Self-diffusion in a fluid confined within a model nanopore structure

Abstract

Recent technical improvements in the molecular dynamics (MD) simulation technique have led to re-evaluation of the transport properties of fluids confined in narrow capillary pores of several molecular diameters in width (or nanofluids). Coincident with these developments, it has also become clear that unambiguous predictions of the transport properties of nanofluids may only be made when a rigorous analysis based on statistical mechanical theory is considered in conjunction with molecular simulation studies. In this paper, the theoretical analysis embodied in the Pozhar–Gubbins [L.A. Pozhar and K.E. Gubbins, J. Chem.
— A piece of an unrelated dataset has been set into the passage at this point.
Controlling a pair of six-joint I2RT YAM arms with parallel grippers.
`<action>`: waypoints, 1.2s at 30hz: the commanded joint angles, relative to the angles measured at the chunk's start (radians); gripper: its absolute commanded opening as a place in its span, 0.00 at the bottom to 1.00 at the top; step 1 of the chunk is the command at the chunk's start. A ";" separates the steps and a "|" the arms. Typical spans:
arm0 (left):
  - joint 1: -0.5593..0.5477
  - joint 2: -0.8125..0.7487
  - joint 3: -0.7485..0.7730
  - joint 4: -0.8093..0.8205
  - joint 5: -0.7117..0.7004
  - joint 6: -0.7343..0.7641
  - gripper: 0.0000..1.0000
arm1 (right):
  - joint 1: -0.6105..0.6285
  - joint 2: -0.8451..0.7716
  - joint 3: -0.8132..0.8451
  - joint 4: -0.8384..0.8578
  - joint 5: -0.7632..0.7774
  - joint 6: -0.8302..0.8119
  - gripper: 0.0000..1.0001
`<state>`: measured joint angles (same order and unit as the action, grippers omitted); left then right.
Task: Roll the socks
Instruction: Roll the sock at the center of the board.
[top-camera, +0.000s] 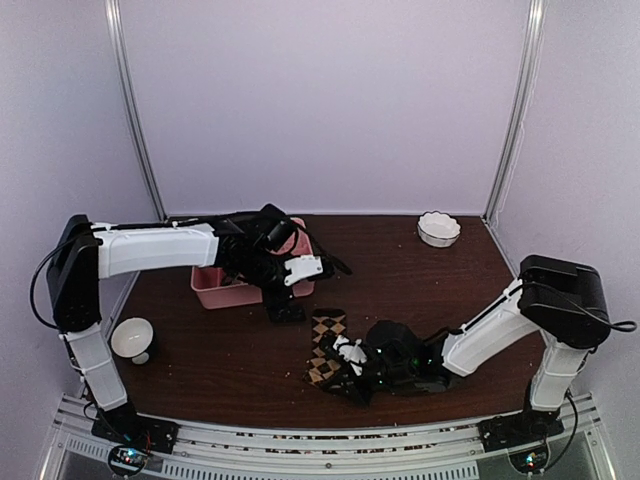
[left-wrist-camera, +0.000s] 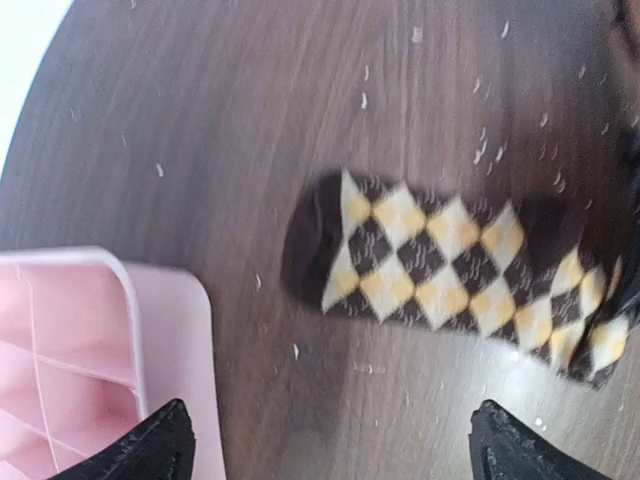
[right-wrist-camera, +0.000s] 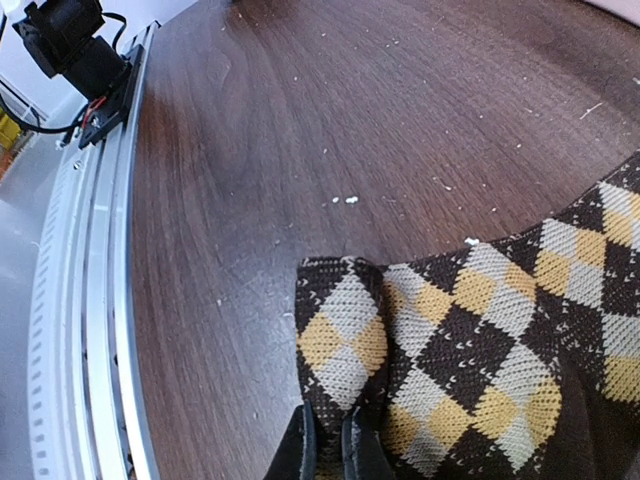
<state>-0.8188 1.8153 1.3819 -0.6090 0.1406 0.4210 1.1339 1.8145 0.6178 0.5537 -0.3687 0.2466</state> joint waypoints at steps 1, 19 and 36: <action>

Phys., 99 (1993) 8970; L.A. Pozhar and K.E. Gubbins, Phys. Rev., E56 (1997) 5367] statistical mechanical theory of transport in strongly inhomogeneous fluid mixtures is combined with nonequilibrium and equilibrium molecular dynamics techniques to investigate self-diffusion in a dense fluid confined within a model crystalline nanopore. The results obtained demonstrate that the spatial dependence of the transport parameters should be taken into consideration to reliably predict the diffusion fluxes within zeolitic systems. For the comparatively simple pore structure examined in this work, the local self-diffusivity varies significantly in magnitude over nanometer length scales with corresponding implications for the interpretation of the rate processes taking place within crystalline nanoporous media.